Las tropas de Perico el Grande desembarcaron en la orilla del territorio petronilo. El ruido ensordecedor estremecía el corazón de los guerreros del Hotel París. Había miedo en sus miradas, que se cruzaban temblorosas, y no era para menos. Corría una soleada y fría mañana cuando la Plaza de las Monjas era estratégicamente rodeada por los ejércitos de Perico. Estruendo. Cornetas. Tambores de guerra. Así, demostrando poderío, enseñó sus cartas a Petronila, en su propia casa, colocándole en el pórtico un caballo de troya con dientes afilados, bandera desplegada y un flamante dedo índice que señalaba al mar. La guerra había empezado.
Colón ha sido el tema estrella de la semana en Huelva. Si era o no menester tener otro Colón, si la plaza era el sitio idóneo, si mejor aquí o mejor allí, si así o asá. No es mi idea pronunciarme sobre la estatua (para mí, será un monumento cuando se gane el puesto) del almirante, más que nada porque aún no la he visto en vivo y porque tampoco es algo que me apasione, aunque reconozco cierta curiosidad por saber qué tal ha quedado. Por ahora mi ehtatua’colón es la de toda la vida, la de la Punta del Sebo, que para eso tiene su pasodoble y todo. Sea como sea, el debate está en las calles, en los bares, en las casas, en los medios y en las redes sociales (o sea, en todas partes) y no pretendo ahondar en el tema del hecho de la estatua, sino en su moraleja. La inauguración de ayer fue toda una declaración de intenciones del alcalde.

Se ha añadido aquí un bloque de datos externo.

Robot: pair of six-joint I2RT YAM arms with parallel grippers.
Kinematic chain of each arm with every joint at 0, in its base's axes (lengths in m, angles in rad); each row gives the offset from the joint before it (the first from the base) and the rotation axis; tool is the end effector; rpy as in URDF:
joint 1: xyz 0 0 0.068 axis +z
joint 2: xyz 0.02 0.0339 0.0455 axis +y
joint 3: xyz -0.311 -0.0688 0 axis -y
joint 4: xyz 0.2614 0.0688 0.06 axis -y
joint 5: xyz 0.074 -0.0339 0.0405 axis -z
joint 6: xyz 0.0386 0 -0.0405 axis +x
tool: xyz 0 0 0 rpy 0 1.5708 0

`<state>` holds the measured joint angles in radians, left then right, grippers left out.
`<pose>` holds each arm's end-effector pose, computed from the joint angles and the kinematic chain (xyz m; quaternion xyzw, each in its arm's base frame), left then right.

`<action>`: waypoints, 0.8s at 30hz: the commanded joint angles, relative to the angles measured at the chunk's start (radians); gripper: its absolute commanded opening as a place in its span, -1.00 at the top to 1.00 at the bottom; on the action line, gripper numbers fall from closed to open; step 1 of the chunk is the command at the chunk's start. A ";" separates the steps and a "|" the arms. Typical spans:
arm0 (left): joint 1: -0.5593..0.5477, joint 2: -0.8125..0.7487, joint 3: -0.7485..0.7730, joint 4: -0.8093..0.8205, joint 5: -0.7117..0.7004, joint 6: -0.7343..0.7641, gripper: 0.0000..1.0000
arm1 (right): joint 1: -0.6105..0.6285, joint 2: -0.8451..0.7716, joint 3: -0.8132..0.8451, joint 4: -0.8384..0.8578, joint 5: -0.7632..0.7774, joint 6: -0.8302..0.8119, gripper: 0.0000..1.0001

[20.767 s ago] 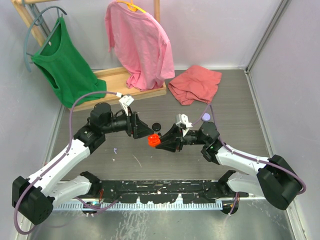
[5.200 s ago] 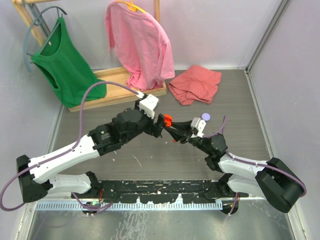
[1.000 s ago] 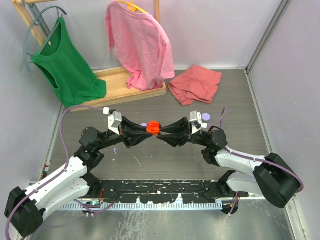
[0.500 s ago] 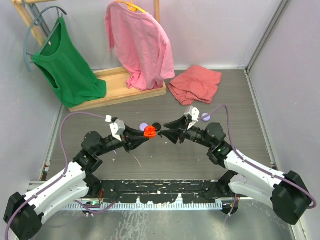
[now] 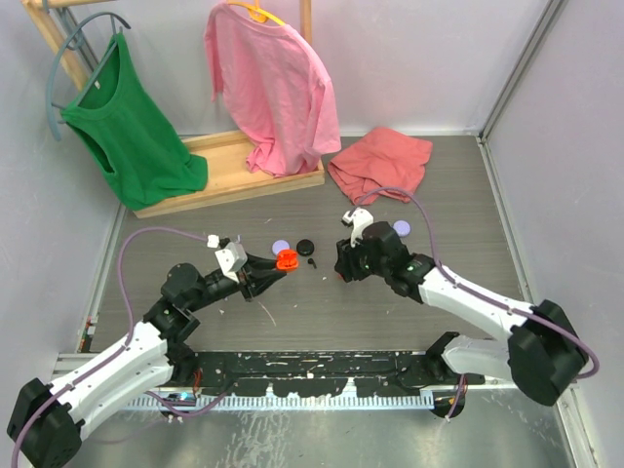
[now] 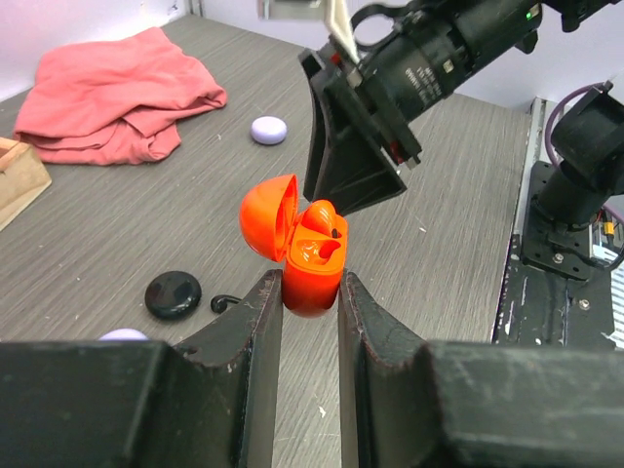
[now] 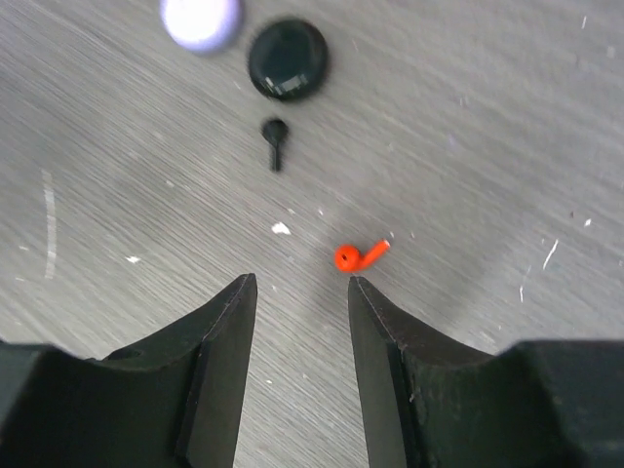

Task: Insert the wireless bluetooth earbuds into the charging case
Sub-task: Pick up the earbud from the center of the board.

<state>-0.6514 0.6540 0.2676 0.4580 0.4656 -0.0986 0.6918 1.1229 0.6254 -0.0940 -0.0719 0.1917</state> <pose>0.1057 -0.1024 0.2675 0.3434 0.5917 -0.4071 0.6051 0.1808 0.1534 0.2591 -0.2346 0.8503 0.2296 0.4113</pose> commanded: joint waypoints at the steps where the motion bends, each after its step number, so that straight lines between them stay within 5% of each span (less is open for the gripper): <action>1: 0.006 -0.020 -0.009 0.052 -0.025 0.029 1.00 | -0.001 0.088 0.072 -0.066 0.075 -0.062 0.02; 14: 0.006 -0.033 -0.007 0.032 -0.011 0.031 0.99 | -0.032 0.438 0.261 -0.035 0.030 -0.114 -0.15; 24: 0.006 -0.034 -0.002 0.019 -0.008 0.034 1.00 | -0.048 0.513 0.274 -0.126 -0.004 -0.077 -0.22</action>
<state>-0.6514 0.6365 0.2531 0.4488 0.4576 -0.0872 0.6460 1.6398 0.8635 -0.1738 -0.0525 0.0925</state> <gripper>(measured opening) 0.251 0.605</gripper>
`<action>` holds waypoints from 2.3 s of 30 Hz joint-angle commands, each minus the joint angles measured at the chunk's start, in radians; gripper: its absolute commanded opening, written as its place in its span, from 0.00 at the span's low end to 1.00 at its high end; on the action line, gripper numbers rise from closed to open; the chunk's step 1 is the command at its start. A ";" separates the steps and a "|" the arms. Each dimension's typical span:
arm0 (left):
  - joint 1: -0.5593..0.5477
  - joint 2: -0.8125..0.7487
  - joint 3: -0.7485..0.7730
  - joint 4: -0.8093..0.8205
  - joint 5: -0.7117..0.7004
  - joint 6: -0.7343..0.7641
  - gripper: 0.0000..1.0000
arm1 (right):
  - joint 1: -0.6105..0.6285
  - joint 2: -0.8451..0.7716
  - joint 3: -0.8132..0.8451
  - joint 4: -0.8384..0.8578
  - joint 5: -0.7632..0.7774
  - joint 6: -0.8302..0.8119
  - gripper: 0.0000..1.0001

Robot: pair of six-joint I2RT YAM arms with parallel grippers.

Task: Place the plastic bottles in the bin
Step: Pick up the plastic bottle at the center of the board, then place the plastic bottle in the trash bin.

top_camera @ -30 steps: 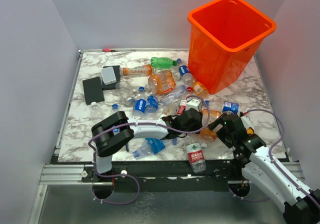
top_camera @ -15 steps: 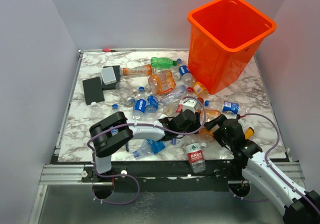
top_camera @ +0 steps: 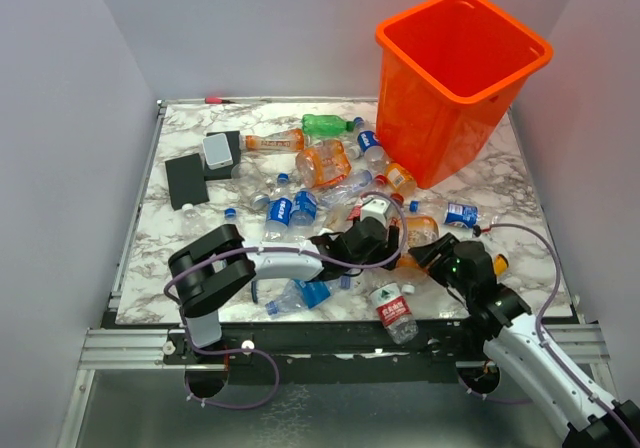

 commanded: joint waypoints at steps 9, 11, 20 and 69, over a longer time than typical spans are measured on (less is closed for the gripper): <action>-0.016 -0.372 0.066 -0.311 -0.057 0.122 0.99 | -0.003 -0.046 0.427 -0.203 -0.272 -0.345 0.44; -0.015 -0.486 0.028 -0.323 -0.122 0.142 0.99 | -0.003 -0.007 0.506 -0.233 -0.386 -0.422 0.43; -0.013 -0.920 -0.189 -0.283 -0.508 0.303 0.99 | -0.003 0.065 0.759 -0.209 -0.487 -0.579 0.42; -0.077 -1.283 -0.383 -0.218 -0.787 0.541 0.99 | -0.284 1.134 1.537 0.209 0.091 -0.740 0.56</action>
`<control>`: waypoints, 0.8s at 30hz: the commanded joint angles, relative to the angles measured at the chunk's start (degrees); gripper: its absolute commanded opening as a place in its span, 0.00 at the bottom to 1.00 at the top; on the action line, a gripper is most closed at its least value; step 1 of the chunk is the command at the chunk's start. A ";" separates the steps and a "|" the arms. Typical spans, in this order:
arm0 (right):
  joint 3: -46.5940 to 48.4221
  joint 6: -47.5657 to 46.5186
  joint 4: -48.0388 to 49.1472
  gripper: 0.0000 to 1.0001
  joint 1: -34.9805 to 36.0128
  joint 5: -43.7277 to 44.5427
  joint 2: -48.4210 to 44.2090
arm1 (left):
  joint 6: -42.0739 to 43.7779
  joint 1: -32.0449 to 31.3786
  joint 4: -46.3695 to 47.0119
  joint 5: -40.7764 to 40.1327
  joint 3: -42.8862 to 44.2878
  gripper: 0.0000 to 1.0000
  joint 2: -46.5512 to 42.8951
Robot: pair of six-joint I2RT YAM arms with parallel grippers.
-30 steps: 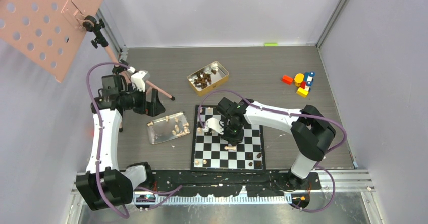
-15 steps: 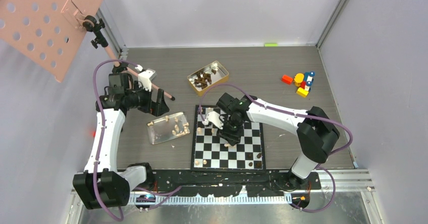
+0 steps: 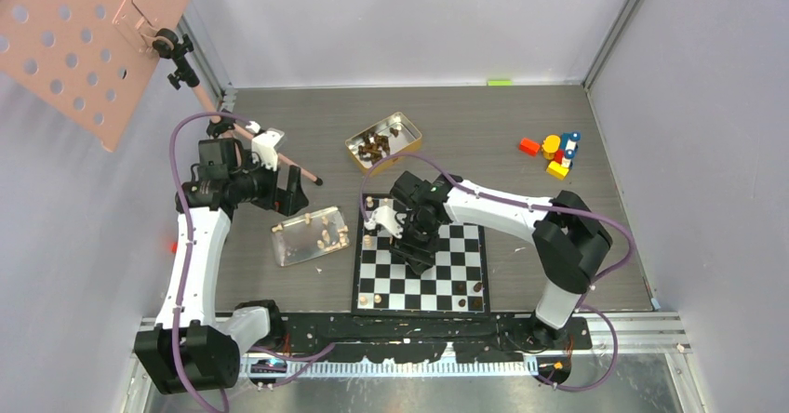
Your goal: Set up the chess pieces on the board
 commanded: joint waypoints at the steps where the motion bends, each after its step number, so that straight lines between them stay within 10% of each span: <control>1: 1.62 0.41 1.53 0.54 1.49 1.41 1.34 | 0.64 -0.09 2.40 -0.27 -0.14 0.99 -1.15; 15: -0.05 0.42 4.81 0.43 5.92 10.01 2.75 | 0.98 -0.11 2.88 0.09 -0.60 0.99 -0.61; 24: -0.04 0.69 7.35 0.17 7.88 17.27 2.12 | 1.08 -0.11 3.05 -0.54 -0.18 0.99 -0.20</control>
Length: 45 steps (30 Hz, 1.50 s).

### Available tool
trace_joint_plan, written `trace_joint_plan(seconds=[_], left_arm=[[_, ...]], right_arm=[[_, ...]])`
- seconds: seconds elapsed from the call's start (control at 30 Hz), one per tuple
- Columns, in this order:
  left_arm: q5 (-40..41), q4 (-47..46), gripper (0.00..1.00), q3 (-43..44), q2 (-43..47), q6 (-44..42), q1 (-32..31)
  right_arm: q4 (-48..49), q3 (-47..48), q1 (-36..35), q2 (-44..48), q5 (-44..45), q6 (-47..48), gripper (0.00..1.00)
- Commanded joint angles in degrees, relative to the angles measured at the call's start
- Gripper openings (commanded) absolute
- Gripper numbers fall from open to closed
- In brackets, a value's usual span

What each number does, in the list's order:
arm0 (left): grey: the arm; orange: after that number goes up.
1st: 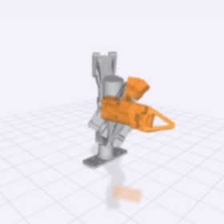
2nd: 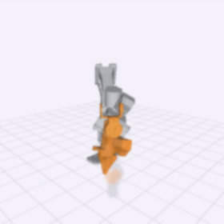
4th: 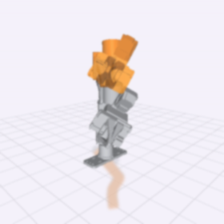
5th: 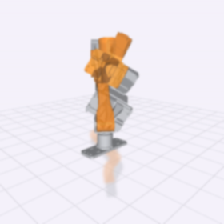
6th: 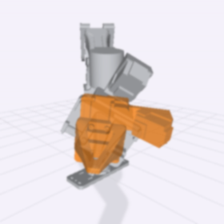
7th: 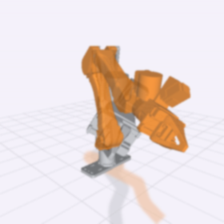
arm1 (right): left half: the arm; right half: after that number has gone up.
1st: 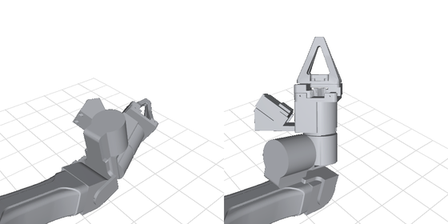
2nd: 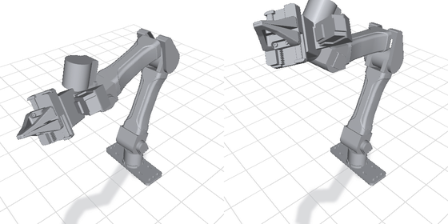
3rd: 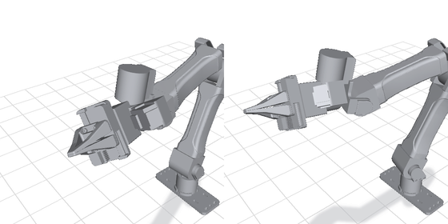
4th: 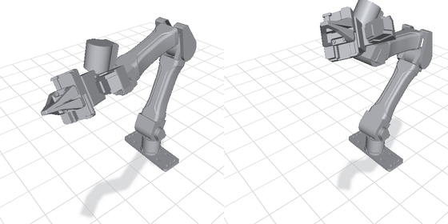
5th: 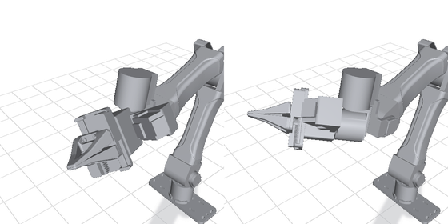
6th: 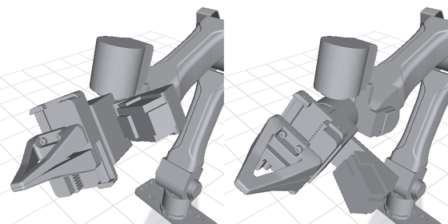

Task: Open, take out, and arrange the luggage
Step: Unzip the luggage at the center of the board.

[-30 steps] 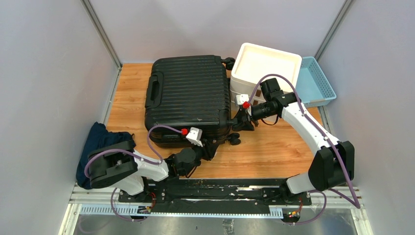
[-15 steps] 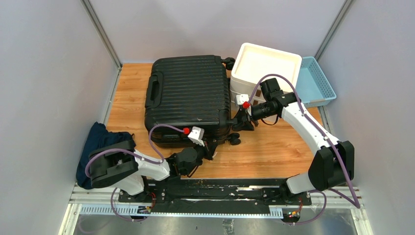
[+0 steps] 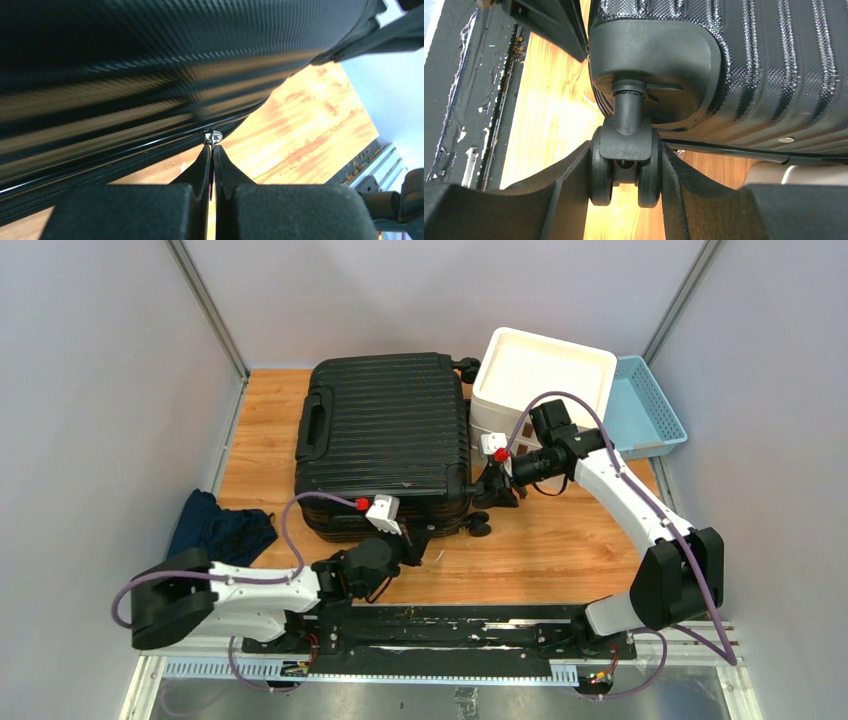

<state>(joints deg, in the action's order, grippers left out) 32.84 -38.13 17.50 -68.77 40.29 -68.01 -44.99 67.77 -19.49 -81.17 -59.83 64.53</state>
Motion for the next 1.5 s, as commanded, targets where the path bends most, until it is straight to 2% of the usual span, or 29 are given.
trace_joint_plan(seconds=[0.0, 0.23, 0.43, 0.7, 0.93, 1.07, 1.3, 1.47], left_arm=[[5.76, 15.27, 0.00, -0.71, 9.06, 4.97, 1.75], [-1.40, 32.18, 0.00, 0.18, 21.52, 8.35, 8.02], [-6.46, 42.58, 0.00, 2.40, 26.39, 5.99, 11.14], [-7.44, 53.60, 0.00, 4.56, 32.59, 3.38, 14.84], [-8.69, 60.72, 0.00, 5.01, 38.35, 2.34, 22.99], [-6.59, 64.55, 0.00, 4.12, 44.57, 4.65, 26.83], [5.74, 74.69, 0.00, 2.99, 58.89, 9.87, 28.01], [11.75, 74.60, 0.00, 2.55, 60.13, 9.56, 28.06]], right_arm=[[-6.79, -1.06, -1.33, -1.54, 5.92, -0.75, 0.10], [-6.69, -1.80, -1.10, -0.84, 9.68, -1.15, 0.08], [-6.71, -2.07, -1.08, -0.75, 10.81, -1.12, 0.07], [-6.70, -2.05, -0.83, -0.97, 12.53, -1.55, 0.06], [-6.69, -1.94, -0.25, -1.01, 13.35, -1.88, 0.06], [-6.69, -1.78, -0.29, -1.23, 13.69, -2.24, 0.06], [-6.69, -1.58, -0.25, -1.70, 14.10, -2.60, 0.06], [-6.69, -1.50, -0.29, -2.13, 14.34, -2.83, 0.06]])
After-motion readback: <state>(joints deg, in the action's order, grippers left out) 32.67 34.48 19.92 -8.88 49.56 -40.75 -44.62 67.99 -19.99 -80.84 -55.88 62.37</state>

Perico ha demostrado su fuerza en las narices de Petronila Guerrero, una fuerza sustentada en el pueblo y su particular forma de entender el ‘onubensismo’ como un mejunje rancio de tradiciones, fiestas, pasodoble y Recre, muy válido para muchos ciudadanos, indiferente para unos pocos y vomitivo para otros. Insuficiente para mí.
He dicho alguna vez que el alcalde lo hizo bien en su momento al acometer, antes que cualquier cosa, una especie de cura de la amnesia huelvana para con sus cosas. Centrados en lo feos que somos, lo malos que somos y lo tontos que somos, los onubenses nos habíamos olvidado de disfrutar de nosotros y de nuestra ciudad. Perico lo consiguió, aprovechando un relevo generacional que se producía coincidiendo con su llegada al sillón municipal y que al fin sacaba a nuevos onubenses a la calle mientras decían “ahí os quedáis” a sus padres, mayoritariamente emigrantes procedentes de pueblos de la provincia que habían llegado a la ciudad por hambre y obligación. Ya no había necesidad de irse al pueblo cada domingo. De aquello me di cuenta, precisamente, un día de San Sebastián en el que no tuve a dónde ir a comer porque no cabía un alfiler. Era un pan y circo necesario cuando se trataba de
animar a un pueblo deprimido.
Sin embargo, Pedro Rodríguez ha continuado ofreciendo lo mismo una y otra vez. Más de lo mismo, hasta la extenuación, sin caer en la cuenta de que el mundo cambia, y la gente y sus necesidades cambian con él. Huelva ha cambiado y el alcalde no se ha enterado aún. Perico sigue dándome mortadela, pero ya quiero jamón porque estoy harto de mortadela. Y además no la necesito. Hoy, los onubenses no necesitan fiestas y estatuas. Huelva pide algo más: calidad de vida, alternativas culturales, innovación, debate, ciudad. Huelva tiene que dejar de parecer un pueblo grande.